[HN Gopher] File Attachments: Databases can now store files and ...
___________________________________________________________________
File Attachments: Databases can now store files and images
Author : todsacerdoti
Score : 90 points
Date : 2023-08-30 16:21 UTC (6 hours ago)
(HTM) web link (xata.io)
(TXT) w3m dump (xata.io)
| excalibur wrote:
| This sounds useful for malware persistence after a backup
| recovery
| pmpjr wrote:
| [flagged]
| pmpjr wrote:
| [flagged]
| TOGoS wrote:
| Skimmed the article, grepped for 'hash', didn't find it.
|
| > they are stored in AWS S3
|
| Not sure why anyone would feel the need to couple this sort of
| thing to S3. Just store file hashes in the database, and have a
| blobstore mapping hashes to content. I like bitprint URNs for
| this purpose[1] but any strong cryptographic hash function will
| do. Then you can use any old datastore you want, be it a plain
| old filesystem, S3, a Git repo, or something else. It's trivial
| to bolt on alternate backends because you can always guarantee
| that what you asked for is what you got. If not, try the next
| one.
|
| [1] http://www.nuke24.net/docs/2015/HashURNs.html
| tudorg wrote:
| hey HN, and thank you todsacerdoti for posting it!
|
| This is a feature that we wanted for a long time, but we also
| wanted to get it right. It's somehow the equivalent of storing
| files and images in an S3 bucket and then putting URLs to them in
| the database, but then you have to take care of keeping things in
| sync, take care of security permissions, delete the files when
| the database row is deleted, etc. We automate all that for you
| and even more: we cache the files in a CDN, and if they are
| images we support transformations out of the box.
| adrianmsmith wrote:
| I think for smaller projects just storing images as BLOBs in e.g.

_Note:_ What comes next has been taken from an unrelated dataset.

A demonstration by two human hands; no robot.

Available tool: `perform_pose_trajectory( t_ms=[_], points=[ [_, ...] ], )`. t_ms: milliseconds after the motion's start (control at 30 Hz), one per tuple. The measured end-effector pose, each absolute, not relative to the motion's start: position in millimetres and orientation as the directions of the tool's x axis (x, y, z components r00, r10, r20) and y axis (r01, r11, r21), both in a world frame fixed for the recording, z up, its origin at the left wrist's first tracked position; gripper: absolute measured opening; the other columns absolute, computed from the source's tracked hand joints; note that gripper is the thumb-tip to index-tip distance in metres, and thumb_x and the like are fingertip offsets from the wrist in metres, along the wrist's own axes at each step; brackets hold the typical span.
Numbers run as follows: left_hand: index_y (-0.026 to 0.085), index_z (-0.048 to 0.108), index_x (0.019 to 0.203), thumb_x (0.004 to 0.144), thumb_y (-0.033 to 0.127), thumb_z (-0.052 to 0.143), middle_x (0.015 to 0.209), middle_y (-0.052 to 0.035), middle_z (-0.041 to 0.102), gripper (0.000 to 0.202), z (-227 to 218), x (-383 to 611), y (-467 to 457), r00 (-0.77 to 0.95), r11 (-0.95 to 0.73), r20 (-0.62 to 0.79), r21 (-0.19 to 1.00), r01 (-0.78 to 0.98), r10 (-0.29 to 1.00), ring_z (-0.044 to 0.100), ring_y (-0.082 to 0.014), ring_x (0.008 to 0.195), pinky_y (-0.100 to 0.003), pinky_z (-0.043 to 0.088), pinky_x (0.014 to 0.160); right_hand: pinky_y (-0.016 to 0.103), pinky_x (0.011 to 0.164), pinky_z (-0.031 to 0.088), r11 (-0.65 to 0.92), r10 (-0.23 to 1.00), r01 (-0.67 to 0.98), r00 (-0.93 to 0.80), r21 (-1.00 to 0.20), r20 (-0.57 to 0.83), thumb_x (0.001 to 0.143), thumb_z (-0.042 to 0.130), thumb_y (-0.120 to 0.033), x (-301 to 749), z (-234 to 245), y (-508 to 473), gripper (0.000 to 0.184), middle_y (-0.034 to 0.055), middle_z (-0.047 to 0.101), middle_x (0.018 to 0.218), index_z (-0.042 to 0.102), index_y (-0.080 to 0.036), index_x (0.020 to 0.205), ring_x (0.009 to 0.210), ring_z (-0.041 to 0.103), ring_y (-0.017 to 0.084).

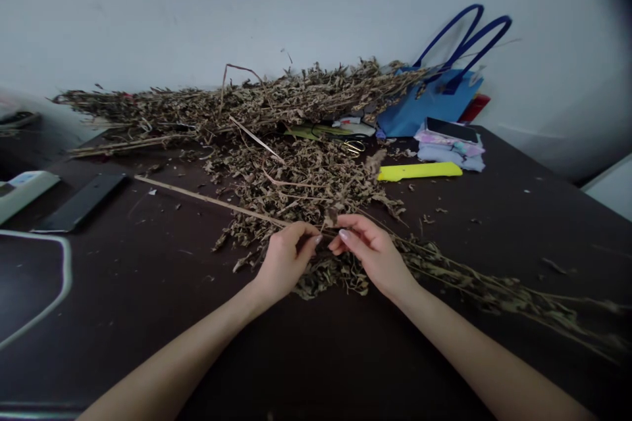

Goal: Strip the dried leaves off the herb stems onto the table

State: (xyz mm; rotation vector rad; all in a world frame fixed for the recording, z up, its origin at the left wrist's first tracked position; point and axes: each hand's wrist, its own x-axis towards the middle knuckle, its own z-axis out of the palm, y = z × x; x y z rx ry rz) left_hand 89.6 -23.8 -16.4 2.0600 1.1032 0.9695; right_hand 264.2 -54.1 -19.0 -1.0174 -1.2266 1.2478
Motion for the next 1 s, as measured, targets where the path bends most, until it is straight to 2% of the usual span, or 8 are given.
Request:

| PostgreSQL works quite well.
|
| I know this is controversial. People will claim it's bad for
| performance.
|
| But that's only bad if performance is something you're having
| problems with, or going to have problems with. If the system
| you're working on is small, and going to stay small, then that
| doesn't matter. Not all systems are like this, but some are.
|
| Storing the images directly in the database has a lot of
| advantages. They share a transactional context with the other
| updates you're doing. They get backed up at the same time, and if
| you do a "point in time" restore they're consistent with the rest
| of your data. No additional infrastructure to manage to store the
| files.
| andyp-kw wrote:
| I've seen companies store pdf invoices in the database too, for
| the same reasons you spoke of.
| lovasoa wrote:
| How big does the database need to be for large BLOBs to become
| a problem ? "big" and "small" are quite subjective terms.
|
| How many BLOBs does one need to have, and how often to we need
| to touch them for this solution to become untenable ?
| spiffytech wrote:
| One datapoint on BLOB performance: _SQLite: 35% Faster Than
| The Filesystem_
|
| https://www.sqlite.org/fasterthanfs.html
| crabbone wrote:
| In storage you measure things in blocks. Historically, blocks
| were meant to be 512 bytes big, but today the tendency is to
| make them bigger, 4K would be the typical size in server
| setting.
|
| So, the idea here is this: databases that store structured
| information, i.e. such that needs to store integers,
| booleans, short strings are typically something like
| relational databases, eg. PostgreSQL.
|
| Filesystems (eg. Ext4) usually think about whole blocks, but
| are designed with the eye for smaller files, i.e. files
| aren't expected to be more than some ten or hundred blocks in
| size for optimal performance.
|
| Object stores (eg. S3) are the kinds of storage systems that
| are supposed to work well for anything larger than typical
| files.
|
| This gives the answer to your question: blobs in a relational
| database are probably OK if they are under one block big.
| Databases will be probably able to handle bigger ones too,
| but you will start seeing serious drops in performance when
| it comes to indexing, filtering, searching etc. because such
| systems optimize internal memory buffers in such a way that
| they can fit a "perfect" number of elements of the "perfect"
| size.
|
| Another concern here is that with stored elements larger than
| single block you need a different approach to parallelism.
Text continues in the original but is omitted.